__What you need to do__
Within the records, which lines hold the string "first"? Report each one by copying it.

[Data shown Boundary: Start]

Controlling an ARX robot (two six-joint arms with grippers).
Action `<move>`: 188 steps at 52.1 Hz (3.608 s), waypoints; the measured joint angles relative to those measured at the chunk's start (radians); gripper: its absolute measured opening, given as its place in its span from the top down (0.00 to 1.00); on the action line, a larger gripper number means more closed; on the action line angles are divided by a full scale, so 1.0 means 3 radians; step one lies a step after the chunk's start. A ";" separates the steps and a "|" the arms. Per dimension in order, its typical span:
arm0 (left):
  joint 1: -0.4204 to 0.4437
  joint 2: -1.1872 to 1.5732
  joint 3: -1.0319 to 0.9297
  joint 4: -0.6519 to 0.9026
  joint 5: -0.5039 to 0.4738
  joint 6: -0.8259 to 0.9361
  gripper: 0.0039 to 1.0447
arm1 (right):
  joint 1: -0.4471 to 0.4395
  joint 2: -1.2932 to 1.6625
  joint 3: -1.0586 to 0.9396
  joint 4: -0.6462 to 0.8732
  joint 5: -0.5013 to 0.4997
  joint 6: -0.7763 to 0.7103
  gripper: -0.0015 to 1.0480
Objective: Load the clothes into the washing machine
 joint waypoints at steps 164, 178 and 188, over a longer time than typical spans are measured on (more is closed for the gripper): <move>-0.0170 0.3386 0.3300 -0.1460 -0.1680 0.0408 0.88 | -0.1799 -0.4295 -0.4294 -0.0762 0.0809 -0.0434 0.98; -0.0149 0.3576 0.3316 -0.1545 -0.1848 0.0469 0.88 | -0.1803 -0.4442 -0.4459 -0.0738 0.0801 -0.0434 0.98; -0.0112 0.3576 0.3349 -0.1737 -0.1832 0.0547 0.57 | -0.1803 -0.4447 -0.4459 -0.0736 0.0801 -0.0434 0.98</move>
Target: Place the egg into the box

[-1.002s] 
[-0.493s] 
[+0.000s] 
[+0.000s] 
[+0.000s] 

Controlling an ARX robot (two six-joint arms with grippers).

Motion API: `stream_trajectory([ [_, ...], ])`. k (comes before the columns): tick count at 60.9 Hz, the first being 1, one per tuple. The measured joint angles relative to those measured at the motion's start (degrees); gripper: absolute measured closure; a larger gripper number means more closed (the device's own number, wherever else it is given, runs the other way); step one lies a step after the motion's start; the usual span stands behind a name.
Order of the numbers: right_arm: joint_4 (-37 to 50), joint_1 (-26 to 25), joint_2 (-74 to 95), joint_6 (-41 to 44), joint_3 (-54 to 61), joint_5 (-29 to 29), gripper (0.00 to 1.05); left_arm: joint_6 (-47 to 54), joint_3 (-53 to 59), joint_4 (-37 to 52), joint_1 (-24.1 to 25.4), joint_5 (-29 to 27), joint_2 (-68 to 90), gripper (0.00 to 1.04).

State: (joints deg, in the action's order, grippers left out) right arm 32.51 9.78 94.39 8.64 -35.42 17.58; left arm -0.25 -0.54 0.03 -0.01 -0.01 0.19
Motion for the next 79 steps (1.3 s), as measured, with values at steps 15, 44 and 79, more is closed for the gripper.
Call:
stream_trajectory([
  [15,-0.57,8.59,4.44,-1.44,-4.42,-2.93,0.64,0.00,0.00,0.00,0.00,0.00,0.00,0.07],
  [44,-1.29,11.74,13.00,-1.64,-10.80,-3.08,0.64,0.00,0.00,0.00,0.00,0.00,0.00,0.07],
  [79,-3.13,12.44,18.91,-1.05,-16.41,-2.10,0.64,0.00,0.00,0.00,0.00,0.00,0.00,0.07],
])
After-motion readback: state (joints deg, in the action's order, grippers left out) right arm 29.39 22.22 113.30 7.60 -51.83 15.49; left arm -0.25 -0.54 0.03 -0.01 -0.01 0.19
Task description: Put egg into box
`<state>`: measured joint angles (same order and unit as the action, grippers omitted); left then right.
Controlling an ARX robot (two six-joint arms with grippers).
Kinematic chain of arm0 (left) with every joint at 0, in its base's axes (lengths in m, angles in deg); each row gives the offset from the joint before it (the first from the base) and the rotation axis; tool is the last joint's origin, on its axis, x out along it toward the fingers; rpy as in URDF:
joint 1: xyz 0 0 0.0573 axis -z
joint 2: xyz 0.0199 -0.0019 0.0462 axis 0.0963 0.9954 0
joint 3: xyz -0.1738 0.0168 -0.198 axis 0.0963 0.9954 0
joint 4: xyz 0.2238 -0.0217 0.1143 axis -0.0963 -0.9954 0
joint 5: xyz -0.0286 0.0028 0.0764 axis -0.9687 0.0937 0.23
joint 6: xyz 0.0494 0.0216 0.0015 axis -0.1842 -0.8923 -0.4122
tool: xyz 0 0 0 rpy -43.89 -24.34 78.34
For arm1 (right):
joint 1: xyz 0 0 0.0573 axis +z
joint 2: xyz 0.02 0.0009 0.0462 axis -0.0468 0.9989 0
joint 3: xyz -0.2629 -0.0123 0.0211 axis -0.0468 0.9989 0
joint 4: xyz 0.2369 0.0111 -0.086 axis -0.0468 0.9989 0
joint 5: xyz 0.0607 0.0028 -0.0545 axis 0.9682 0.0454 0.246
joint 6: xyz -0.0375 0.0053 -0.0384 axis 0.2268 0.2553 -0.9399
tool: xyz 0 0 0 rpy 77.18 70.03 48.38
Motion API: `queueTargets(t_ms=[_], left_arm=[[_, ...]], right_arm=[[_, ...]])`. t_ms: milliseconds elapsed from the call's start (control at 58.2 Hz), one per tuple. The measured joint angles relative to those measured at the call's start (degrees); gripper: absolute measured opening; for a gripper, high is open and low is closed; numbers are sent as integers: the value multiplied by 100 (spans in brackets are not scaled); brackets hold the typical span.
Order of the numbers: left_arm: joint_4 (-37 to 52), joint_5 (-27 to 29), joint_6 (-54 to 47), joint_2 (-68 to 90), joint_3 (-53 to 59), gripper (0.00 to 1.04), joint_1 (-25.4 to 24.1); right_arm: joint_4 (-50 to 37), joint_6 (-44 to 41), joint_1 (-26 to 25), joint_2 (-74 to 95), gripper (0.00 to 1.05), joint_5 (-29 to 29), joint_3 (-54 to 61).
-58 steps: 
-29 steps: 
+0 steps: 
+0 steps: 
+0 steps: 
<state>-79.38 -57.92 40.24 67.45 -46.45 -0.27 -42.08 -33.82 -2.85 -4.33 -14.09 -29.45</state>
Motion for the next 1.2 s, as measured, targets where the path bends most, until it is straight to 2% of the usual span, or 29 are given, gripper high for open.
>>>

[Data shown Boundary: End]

__Finished exercise__
Motion API: `stream_trajectory([ [_, ...], ])`. k (comes before the columns): tick count at 60.9 Hz, the first being 1, one per tuple. The measured joint angles relative to those measured at the motion's start (degrees); gripper: absolute measured closure; a larger gripper number means more closed (the device's own number, wherever else it is given, runs the other way); step one lies a step after the motion's start; the usual span stands behind a name.
Kinematic chain of arm0 (left) with every joint at 0, in its base's axes (lengths in m, angles in deg); each row gives the offset from the joint before it (the first from the base) and the rotation axis; tool is the last joint's origin, on its axis, x out along it toward the fingers; rpy as in URDF:

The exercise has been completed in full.